Irei mais tarde e com muito mais tempo e respiração a tudo isto, Ivan. Limito-me agora a marcar lugar na polémica que se segue. Discordo em quase tudo da tua leitura de Dogville. O filme é o contrário do maniqueísmo, é o contrário da apologia do 11 de Setembro, quer ser sobre os americanos mas é sobre toda a natureza humana. Não é repugnante. É dos mais perturbantes que já vi. É muitíssimo reaccionário, mas inteligente. E um dos melhores filmes de um dos melhores realizadores de cinema vivos.
Haja alguém, Daniel... O sádico, intempestivo, bíblico, parabólico, primário Dogville é um dos melhores filmes (aceitando que aquilo é, categoricamente, cinema) que já vi. Quanto a ser reaccionário mantenho reservas. Apesar de ter dado por mim – e por muitos amigos que não são reaccionários – com uma pergunta insólita: «Não será a atitude de Trier a única possível nos dias que correm?» Não, concluimos.

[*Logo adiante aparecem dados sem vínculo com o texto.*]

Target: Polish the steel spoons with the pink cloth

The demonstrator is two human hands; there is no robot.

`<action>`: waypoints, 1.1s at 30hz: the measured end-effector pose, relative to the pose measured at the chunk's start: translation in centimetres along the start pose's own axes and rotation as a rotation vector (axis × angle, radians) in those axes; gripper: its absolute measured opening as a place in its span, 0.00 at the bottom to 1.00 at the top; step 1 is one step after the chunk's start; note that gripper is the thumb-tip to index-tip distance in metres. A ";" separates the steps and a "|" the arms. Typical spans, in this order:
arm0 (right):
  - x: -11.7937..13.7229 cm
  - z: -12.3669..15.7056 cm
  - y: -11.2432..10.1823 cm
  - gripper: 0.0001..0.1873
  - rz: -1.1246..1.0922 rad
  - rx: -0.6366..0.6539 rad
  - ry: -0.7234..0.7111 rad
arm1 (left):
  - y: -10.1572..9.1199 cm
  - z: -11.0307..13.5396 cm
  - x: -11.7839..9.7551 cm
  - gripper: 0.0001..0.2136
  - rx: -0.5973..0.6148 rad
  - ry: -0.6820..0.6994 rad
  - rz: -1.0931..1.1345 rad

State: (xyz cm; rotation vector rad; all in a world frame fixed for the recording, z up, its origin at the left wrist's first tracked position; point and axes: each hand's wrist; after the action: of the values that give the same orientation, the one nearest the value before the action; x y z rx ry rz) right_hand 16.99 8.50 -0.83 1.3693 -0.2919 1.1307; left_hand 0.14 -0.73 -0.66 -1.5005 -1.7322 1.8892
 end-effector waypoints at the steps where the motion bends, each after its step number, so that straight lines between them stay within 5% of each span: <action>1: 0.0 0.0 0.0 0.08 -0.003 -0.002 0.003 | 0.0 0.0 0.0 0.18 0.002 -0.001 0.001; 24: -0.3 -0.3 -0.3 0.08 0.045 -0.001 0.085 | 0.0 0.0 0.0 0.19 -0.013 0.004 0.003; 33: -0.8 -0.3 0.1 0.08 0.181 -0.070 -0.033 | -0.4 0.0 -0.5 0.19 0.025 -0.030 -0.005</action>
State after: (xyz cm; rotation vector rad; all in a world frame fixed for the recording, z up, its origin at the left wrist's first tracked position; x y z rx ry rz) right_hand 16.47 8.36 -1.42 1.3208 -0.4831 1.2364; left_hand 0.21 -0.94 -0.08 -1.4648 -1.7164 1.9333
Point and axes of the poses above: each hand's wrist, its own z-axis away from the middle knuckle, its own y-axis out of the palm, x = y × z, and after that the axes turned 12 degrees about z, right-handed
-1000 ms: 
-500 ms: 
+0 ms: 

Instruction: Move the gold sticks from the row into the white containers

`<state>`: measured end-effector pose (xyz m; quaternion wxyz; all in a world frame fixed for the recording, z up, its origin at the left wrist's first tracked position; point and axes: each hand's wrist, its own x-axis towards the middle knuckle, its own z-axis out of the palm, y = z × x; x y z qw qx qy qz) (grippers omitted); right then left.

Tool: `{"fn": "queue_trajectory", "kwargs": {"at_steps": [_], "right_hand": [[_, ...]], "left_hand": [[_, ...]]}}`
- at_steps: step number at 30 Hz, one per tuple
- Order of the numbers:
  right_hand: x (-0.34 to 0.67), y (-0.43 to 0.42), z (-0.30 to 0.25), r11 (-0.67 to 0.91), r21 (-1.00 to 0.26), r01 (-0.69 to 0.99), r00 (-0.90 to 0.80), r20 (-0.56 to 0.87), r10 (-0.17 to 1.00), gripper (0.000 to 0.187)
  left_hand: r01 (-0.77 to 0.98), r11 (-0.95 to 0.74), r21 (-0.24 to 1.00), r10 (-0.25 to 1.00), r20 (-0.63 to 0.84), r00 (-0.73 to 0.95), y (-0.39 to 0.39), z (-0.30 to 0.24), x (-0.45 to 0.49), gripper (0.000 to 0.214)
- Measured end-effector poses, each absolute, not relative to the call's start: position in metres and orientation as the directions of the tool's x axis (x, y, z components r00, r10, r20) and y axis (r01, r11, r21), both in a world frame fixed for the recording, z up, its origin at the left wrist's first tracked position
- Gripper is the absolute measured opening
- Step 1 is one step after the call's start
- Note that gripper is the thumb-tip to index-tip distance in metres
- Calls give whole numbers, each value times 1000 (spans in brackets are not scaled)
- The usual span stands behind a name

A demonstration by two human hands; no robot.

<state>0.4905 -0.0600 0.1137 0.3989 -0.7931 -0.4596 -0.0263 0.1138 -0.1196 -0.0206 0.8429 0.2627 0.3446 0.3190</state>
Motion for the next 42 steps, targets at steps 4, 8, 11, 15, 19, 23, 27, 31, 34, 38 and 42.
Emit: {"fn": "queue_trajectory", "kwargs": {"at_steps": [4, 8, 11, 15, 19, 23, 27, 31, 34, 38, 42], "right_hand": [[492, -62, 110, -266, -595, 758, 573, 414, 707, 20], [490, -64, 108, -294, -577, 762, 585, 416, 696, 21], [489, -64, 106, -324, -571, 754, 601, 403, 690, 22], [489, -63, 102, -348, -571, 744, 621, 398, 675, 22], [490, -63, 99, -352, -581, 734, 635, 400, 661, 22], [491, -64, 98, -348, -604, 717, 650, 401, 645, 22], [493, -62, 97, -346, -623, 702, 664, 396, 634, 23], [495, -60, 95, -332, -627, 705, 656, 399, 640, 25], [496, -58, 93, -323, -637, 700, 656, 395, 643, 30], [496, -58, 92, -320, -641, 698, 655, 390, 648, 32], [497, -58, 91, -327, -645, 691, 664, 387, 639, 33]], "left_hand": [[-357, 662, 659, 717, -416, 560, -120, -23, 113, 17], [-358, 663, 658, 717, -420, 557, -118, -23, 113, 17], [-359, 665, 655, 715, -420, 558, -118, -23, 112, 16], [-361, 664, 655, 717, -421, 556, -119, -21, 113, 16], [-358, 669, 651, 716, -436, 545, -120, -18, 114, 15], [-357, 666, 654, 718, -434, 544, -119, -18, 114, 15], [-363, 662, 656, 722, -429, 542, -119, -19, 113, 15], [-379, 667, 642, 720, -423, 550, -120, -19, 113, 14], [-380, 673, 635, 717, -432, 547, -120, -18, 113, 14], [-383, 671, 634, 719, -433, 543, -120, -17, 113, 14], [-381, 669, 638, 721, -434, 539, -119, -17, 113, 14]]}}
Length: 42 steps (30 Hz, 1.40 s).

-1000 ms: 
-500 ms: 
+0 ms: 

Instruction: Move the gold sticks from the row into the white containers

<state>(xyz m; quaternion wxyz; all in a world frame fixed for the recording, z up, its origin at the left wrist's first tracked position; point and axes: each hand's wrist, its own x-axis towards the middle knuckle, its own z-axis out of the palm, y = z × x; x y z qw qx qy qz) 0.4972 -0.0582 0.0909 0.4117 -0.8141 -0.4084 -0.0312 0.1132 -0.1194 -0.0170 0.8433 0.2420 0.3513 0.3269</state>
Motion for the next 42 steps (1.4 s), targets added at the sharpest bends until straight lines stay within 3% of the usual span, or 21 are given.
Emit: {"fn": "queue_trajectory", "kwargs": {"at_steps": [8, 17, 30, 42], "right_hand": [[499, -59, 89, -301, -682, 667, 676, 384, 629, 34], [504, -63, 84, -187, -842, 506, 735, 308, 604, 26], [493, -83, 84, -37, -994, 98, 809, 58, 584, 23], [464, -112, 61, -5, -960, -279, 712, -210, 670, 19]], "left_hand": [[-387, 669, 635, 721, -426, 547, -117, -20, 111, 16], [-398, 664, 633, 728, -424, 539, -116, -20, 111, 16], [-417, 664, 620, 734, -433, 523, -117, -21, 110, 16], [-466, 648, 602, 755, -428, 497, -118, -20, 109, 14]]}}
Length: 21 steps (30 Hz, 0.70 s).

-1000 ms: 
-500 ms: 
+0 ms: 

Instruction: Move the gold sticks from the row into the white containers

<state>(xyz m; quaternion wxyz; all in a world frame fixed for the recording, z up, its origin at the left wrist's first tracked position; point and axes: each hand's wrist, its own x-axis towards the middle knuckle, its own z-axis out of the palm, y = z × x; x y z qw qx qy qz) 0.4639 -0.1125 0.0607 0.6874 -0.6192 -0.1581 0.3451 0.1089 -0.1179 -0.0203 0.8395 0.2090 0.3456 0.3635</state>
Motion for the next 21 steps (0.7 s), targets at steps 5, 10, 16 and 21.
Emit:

Afixado por: Paulo Pena em novembro 3, 2003 05:02 PMDo filme ainda estou a ressacar. Que acredita piamente na maldade da natureza humana, lá disso não há dúvidas. No entanto, o introito do Pergolesi (Sabat Mater) assenta como uma luva. Esta obra inovadora, numa época em que as dissonâncias eram consideradas uma manifestação infernal, ajusta-se completamente à essência deste filme: inovador, que deixa marcas. Um "slow food" film, para lembrar durante muito tempo...
Afixado por: Paulo Pereira em novembro 3, 2003 08:01 PMPorquê "reaccionário"?
Bom, se calhar não acho Dogville reaccionário, porque eu próprio o sou um pouco (pelo menos, na moral e na ética).
Mas porque dizes isso, Daniel? Será pela mesma razão que o Ivan acha que o filme é "repugnante"? E qual é essa razão?
Gostaria de lembrar que o filme se passa nos anos 30 em plena crise, mas isso tudo seria ilustração, pois os dialogos são totalmente atuas, é certo que a crise tem tudo a ver com o contexto mas tenho certeza de que as dissonâncias não são consideradas uma manifestação infernal.